The present invention relates to an operating method of a flash memory storage device, and more specifically, to an operating method of a flash memory storage device which facilitates parallel reading and writing of data to a storage device with a single RW (Read/Write) command.

Flash memory storage devices are non-volatile memory storage devices that move with electrical signals, so they exhibit very fast read/write performance.

With the rapid development of flash memory technology in the past few years, flash memory storage devices such as solid state drives (SSDs) are replacing hard disk drives (HDDs) in all computing sectors, including mobile devices, desktops, data centers, and cloud computing.

Additionally, flash memory storage devices have a characteristic in that read IOPS (I/O Per Second) are higher than write IOPS, so there is an asymmetry between read and write speeds, unlike hard disks.

One of the core technologies of a database management system (DBMS) is the buffer manager. The buffer manager plays an important role because it implements both the buffer replacement policy that is important for high performance and the interaction with the storage device.

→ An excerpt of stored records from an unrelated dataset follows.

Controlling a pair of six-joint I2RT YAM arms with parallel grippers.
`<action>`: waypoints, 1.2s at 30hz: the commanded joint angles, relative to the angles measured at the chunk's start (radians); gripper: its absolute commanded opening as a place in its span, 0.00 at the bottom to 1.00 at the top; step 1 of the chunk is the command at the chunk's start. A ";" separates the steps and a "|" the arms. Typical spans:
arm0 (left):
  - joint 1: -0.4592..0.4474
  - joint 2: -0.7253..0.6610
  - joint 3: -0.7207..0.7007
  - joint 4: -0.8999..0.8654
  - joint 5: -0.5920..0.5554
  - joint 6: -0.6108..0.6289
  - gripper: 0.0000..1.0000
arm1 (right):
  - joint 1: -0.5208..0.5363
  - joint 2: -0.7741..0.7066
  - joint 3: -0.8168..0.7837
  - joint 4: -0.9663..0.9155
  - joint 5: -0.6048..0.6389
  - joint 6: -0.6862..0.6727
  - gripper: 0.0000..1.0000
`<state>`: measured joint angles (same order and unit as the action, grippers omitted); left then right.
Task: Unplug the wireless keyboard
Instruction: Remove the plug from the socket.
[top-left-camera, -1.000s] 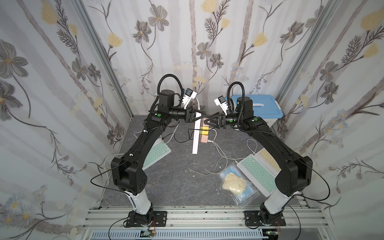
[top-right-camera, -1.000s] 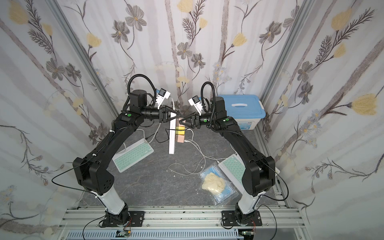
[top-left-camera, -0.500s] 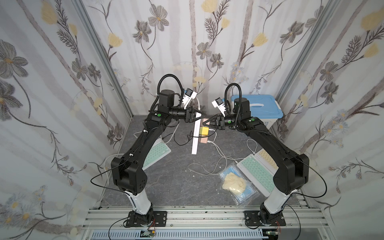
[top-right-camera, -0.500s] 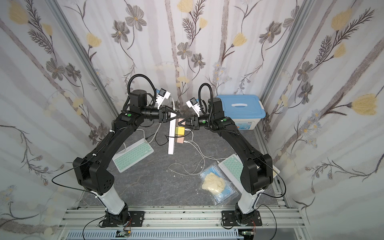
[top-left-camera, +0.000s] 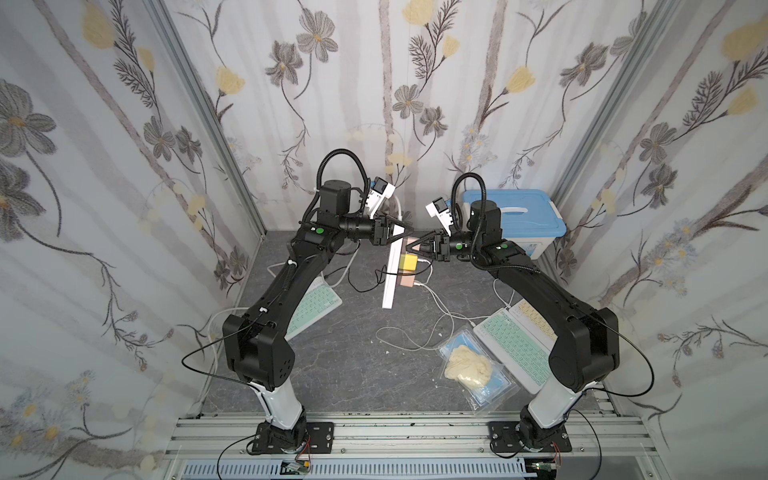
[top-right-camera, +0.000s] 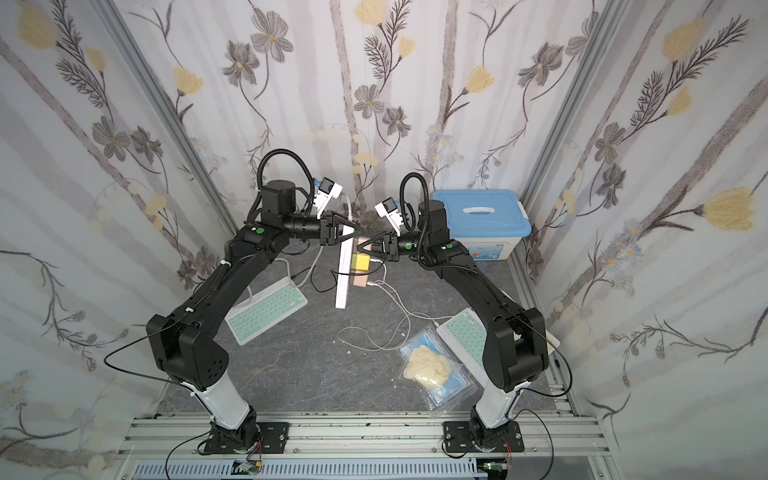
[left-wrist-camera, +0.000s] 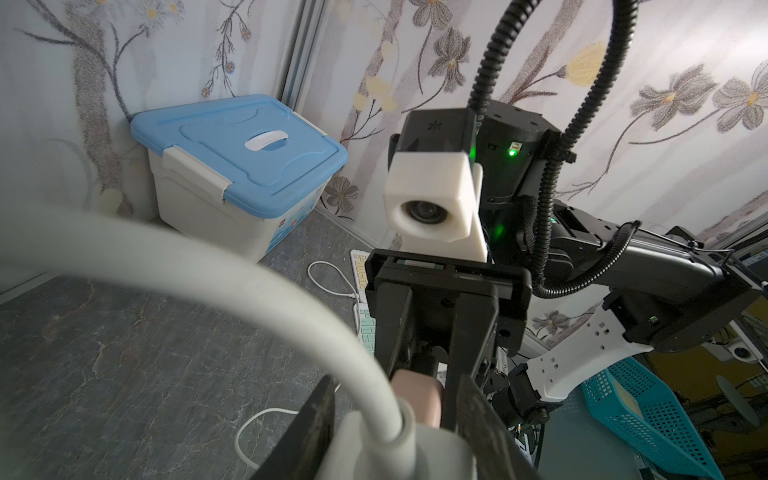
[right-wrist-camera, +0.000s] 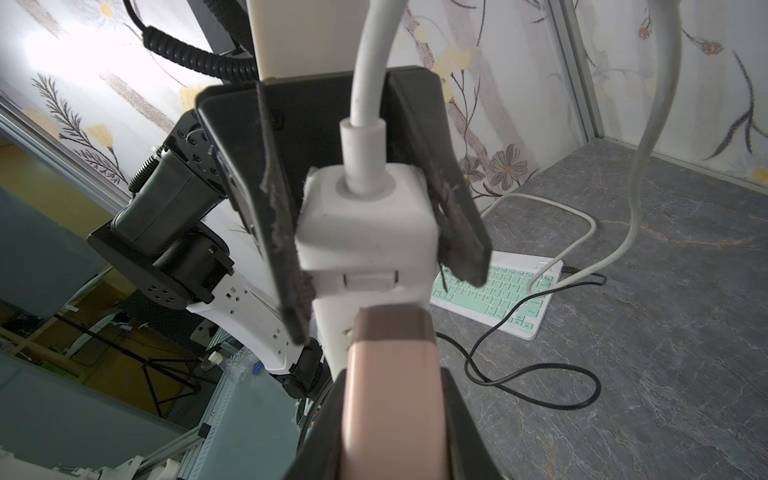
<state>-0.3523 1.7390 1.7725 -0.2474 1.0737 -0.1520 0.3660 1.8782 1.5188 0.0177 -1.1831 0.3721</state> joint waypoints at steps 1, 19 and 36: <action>0.010 -0.016 -0.002 0.106 -0.005 -0.029 0.00 | -0.012 -0.014 -0.025 0.044 0.015 -0.001 0.00; 0.016 0.002 0.073 -0.092 0.052 0.080 0.00 | -0.041 0.012 0.027 -0.125 0.037 -0.160 0.00; 0.030 -0.019 0.025 -0.042 -0.065 0.054 0.00 | -0.061 -0.031 0.015 -0.097 0.092 -0.118 0.00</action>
<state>-0.3332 1.7382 1.8118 -0.3683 1.0554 -0.1013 0.3122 1.8668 1.5356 -0.1146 -1.0962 0.2455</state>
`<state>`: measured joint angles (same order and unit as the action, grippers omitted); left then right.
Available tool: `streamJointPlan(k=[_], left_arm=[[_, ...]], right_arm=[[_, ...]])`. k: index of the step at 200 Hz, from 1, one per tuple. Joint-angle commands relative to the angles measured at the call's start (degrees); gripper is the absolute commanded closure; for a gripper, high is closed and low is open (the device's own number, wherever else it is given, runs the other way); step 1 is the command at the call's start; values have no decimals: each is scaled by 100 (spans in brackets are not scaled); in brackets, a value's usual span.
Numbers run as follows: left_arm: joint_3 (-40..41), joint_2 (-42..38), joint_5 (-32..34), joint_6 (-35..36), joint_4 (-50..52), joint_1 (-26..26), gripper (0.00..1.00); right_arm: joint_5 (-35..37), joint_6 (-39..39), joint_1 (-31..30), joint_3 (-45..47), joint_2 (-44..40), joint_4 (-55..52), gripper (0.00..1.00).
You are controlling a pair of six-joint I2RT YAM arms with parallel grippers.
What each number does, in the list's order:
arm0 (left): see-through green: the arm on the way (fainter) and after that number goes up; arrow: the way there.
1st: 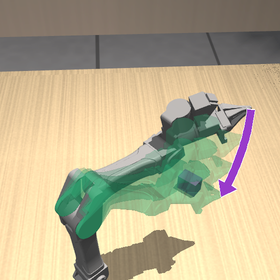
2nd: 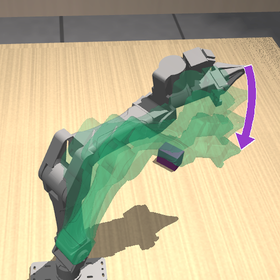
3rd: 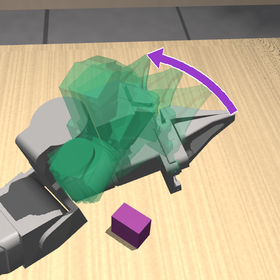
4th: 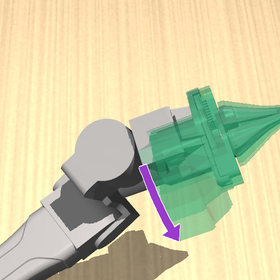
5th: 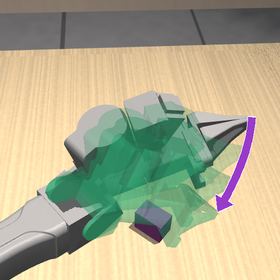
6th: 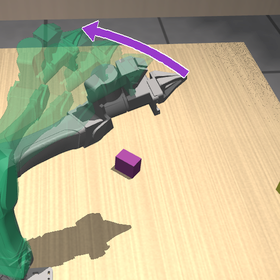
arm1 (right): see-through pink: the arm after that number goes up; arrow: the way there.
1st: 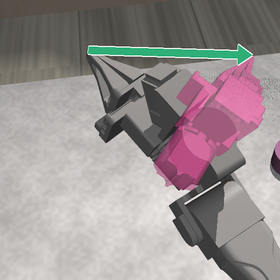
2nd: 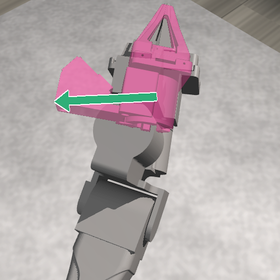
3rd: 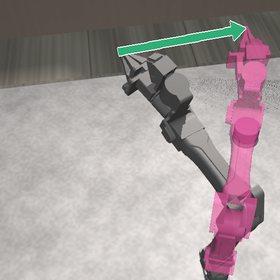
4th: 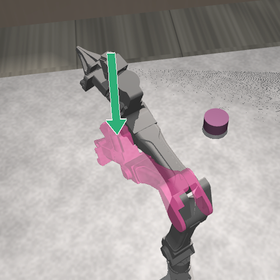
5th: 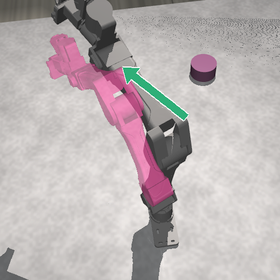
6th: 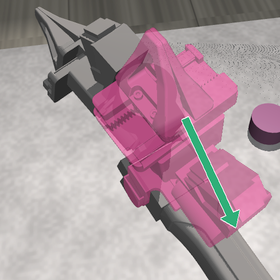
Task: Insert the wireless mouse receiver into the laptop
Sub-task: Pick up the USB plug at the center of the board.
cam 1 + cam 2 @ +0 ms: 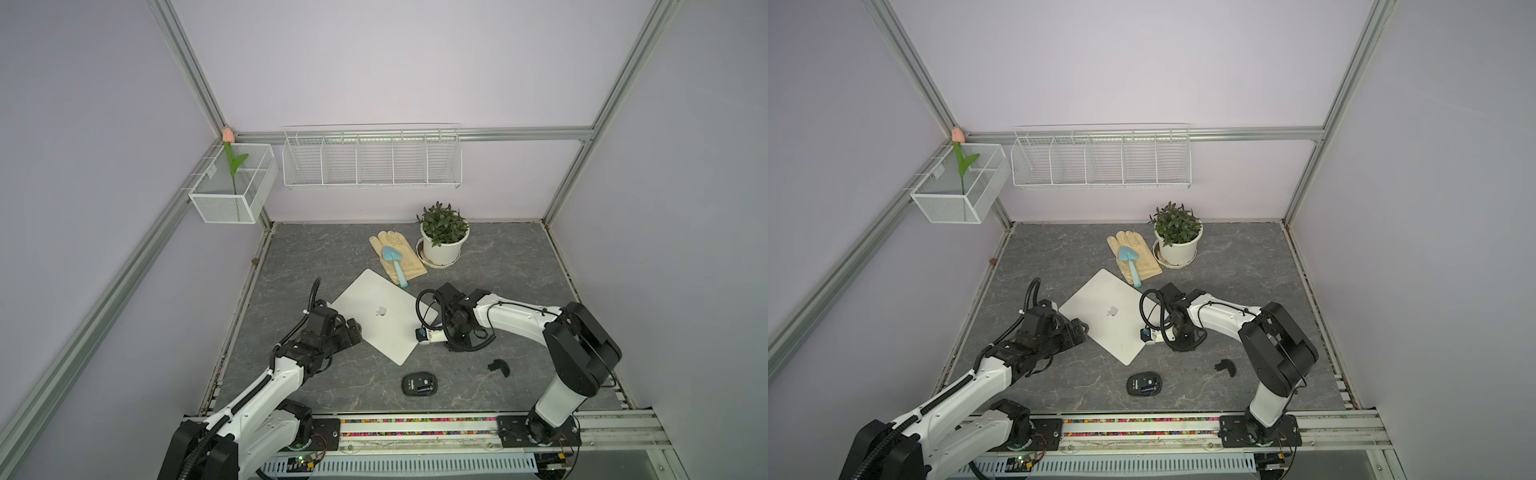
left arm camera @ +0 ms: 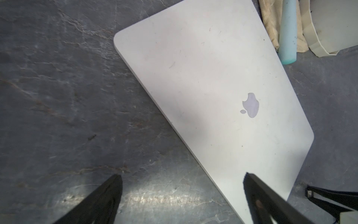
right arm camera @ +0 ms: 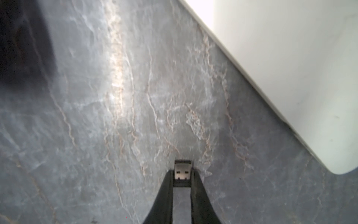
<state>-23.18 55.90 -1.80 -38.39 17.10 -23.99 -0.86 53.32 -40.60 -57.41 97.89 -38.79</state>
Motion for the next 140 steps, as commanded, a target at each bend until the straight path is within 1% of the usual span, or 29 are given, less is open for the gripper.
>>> streamJointPlan(k=[1, 37, 72, 121, 140], left_arm=[[-123, -53, -13, -25, 148, 39, 1], [-269, -18, 14, -41, 219, 41, 1], [-438, 39, 48, -85, 279, 37, 1], [-728, 74, 208, -222, 309, 43, 1], [-816, 114, 288, -238, 244, 40, 1]], right_arm=[[-1, -707, -12, 48, -153, -83, 86], [-86, -1727, 10, 53, -387, 204, 86], [-248, -2558, 66, 160, -560, 460, 86], [-608, -3232, 131, 352, -613, 701, 86], [-778, -3523, 173, 390, -596, 960, 86]])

A closely related protocol is the Read-After-Write (RAW) protocol. When the page to be read is not in the buffer cache (Page Miss), the buffer manager selects a victim page according to the buffer replacement policy.

If the victim page is a modified dirty page, the victim page is first written synchronously to storage, the corresponding frame is emptied, and the page data to be read is read from storage and stored in the emptied frame.

This protocol is used for buffer cache management in all DBMSs, and is also commonly used in other systems that use the buffer cache concept, such as OS/file systems.

Meanwhile, a process in a page-missing situation in the RAW protocol may experience a read stall problem. That is, when a page is missed, the process must wait until the synchronous write for the dirty victim page is completed before it can read the page it wants to read.

Therefore, the order of processing write and read operations is serialized, which ultimately leads to problems in which the performance of the storage device is not fully utilized and CPU utilization is also reduced.

If these serialized write-read operations can be processed in parallel, it can solve the read latency problem and improve system performance, so research is needed.

The purpose of the present invention is to provide an operating method of a flash memory storage device that facilitates parallel reading and writing of data to the storage device with a single RW (Read/Write) command.

In addition, an object of the present invention is to provide an operating method of a flash memory storage device that improves performance within the storage device by alleviating read delay by performing reading and writing in parallel according to a RW (Read/Write) command.

The purposes of the present invention are not limited to the purposes mentioned above, and other purposes and advantages of the present invention which are not mentioned can be understood by the following description, and will be more clearly understood by the embodiments of the present invention. In addition, it will be easily understood that the purposes and advantages of the present invention can be realized by the means and combinations thereof indicated in the claims.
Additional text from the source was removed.